Resisting Detached Datafication: What Toxic Prisons Teach Us about the Imperative of Restorative/Transformative Data Science for Environmental and Social Justice

Ufuoma Ovienmhada

Abstract

Prisons and other carceral facilities are exposed to a variety of environmental hazards such as air pollution, poor water quality, proximity to hazardous waste facilities, and extreme weather events – a pattern referred to as toxic prisons. The proliferation of geospatial technology and modeled datasets has provided data at global scales of coverage, and high spatial and temporal resolutions, enabling diverse stakeholders to leverage measurements of the earth relevant to monitoring toxic prisons. 

Much of the emerging quantitative research in this area perceives the issue of toxic prisons primarily as a data gap needing to be filled and addressed through technological fixes and reforms to prison building. Narratives from formerly incarcerated people, as well as considerations of structural power imbalances, reveal limitations of proposed solutions. In this essay, I argue that while the increased availability of geospatial data for making environmental harm in carceral landscapes more visible to the public is essential, the issue of toxic prisons and other environmental justice (EJ) issues are increasingly at risk of what I refer to here as detached datafication – the uptake of data applied to an issue without analysis of power and without context of those who have lived experiences on this issue, in the data collection, methodology, and presentation of results. 

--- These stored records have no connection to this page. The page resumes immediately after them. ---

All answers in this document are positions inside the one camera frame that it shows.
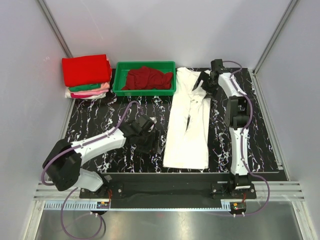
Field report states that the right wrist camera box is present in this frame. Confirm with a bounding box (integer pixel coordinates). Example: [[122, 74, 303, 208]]
[[210, 59, 227, 75]]

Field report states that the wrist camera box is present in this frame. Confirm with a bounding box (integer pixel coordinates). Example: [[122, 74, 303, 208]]
[[210, 59, 227, 75], [136, 115, 157, 132]]

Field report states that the white slotted cable duct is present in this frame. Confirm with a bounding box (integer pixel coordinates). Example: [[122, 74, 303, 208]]
[[43, 201, 232, 210]]

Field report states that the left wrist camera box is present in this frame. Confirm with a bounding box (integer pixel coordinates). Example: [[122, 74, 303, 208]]
[[136, 115, 157, 132]]

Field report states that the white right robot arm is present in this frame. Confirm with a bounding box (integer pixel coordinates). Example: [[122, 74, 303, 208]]
[[195, 71, 253, 199]]

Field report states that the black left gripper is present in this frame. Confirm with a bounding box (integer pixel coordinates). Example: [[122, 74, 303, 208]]
[[136, 129, 161, 155]]

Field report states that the dark red crumpled t-shirt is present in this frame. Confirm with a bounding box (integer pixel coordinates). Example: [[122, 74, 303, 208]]
[[122, 66, 174, 91]]

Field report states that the green folded t-shirt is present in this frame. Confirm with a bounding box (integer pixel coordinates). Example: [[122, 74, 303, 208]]
[[68, 83, 101, 92]]

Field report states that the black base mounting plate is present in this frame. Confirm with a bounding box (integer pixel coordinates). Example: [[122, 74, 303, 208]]
[[78, 172, 257, 210]]

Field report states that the aluminium frame rail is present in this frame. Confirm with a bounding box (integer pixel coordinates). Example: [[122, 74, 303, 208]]
[[33, 181, 305, 202]]

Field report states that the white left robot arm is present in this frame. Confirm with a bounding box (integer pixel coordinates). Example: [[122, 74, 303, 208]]
[[41, 121, 161, 198]]

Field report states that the red folded t-shirt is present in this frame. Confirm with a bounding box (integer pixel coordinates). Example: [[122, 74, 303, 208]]
[[61, 54, 112, 87]]

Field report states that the green plastic bin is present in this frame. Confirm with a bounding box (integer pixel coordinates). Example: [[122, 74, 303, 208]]
[[112, 61, 176, 97]]

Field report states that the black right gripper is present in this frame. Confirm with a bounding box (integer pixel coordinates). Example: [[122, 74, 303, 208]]
[[193, 71, 219, 100]]

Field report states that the white printed t-shirt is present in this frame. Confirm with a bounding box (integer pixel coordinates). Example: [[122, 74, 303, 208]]
[[163, 67, 211, 170]]

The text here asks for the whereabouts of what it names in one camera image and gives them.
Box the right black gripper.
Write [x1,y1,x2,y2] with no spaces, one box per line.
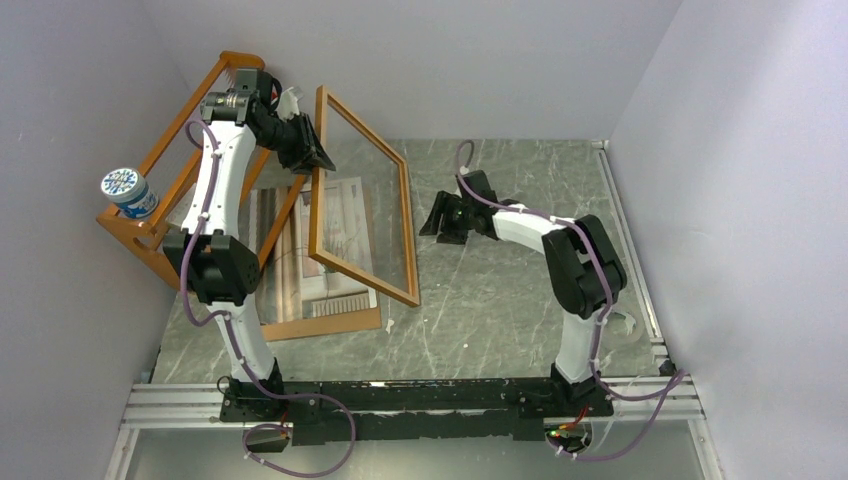
[420,191,475,245]

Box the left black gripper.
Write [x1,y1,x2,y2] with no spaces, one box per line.
[257,112,337,177]

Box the wooden picture frame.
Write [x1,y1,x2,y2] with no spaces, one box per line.
[307,84,423,309]

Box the brown backing board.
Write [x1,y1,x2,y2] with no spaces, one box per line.
[251,185,384,344]

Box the plant photo print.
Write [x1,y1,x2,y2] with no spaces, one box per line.
[239,177,381,341]

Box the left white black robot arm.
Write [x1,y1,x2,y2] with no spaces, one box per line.
[163,68,336,422]

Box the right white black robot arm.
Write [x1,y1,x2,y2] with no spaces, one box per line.
[419,170,627,416]

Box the orange wooden shelf rack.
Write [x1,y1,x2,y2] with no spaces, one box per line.
[97,51,335,306]

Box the blue white round tin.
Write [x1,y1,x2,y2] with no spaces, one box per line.
[100,168,159,220]

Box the clear tape roll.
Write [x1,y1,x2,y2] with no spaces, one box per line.
[604,310,644,347]

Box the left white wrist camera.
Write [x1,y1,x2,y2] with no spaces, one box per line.
[276,87,304,121]

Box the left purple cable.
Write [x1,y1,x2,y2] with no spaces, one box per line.
[178,119,359,480]

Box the purple cable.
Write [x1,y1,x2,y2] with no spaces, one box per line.
[453,139,687,463]
[178,119,359,480]

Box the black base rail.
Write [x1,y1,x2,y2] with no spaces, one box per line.
[218,373,614,446]

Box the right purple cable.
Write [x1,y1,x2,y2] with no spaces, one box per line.
[453,139,687,463]

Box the aluminium extrusion rail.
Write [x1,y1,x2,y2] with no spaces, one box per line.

Reflecting on several examples of data-driven studies and proposed solutions, alongside analysis of power and the lived experiences of directly impacted people, I argue that detached datafication can lead to “solutions” that ignore dimensions of what is needed to fully address toxic prisons. In some cases, they could even create new forms of toxic prisons. In contrast, I suggest restorative/transformative data science as a methodology that can systematically address the inequality, oppression, and violence that produce and sustain toxic prisons, among other environmental and social justice struggles.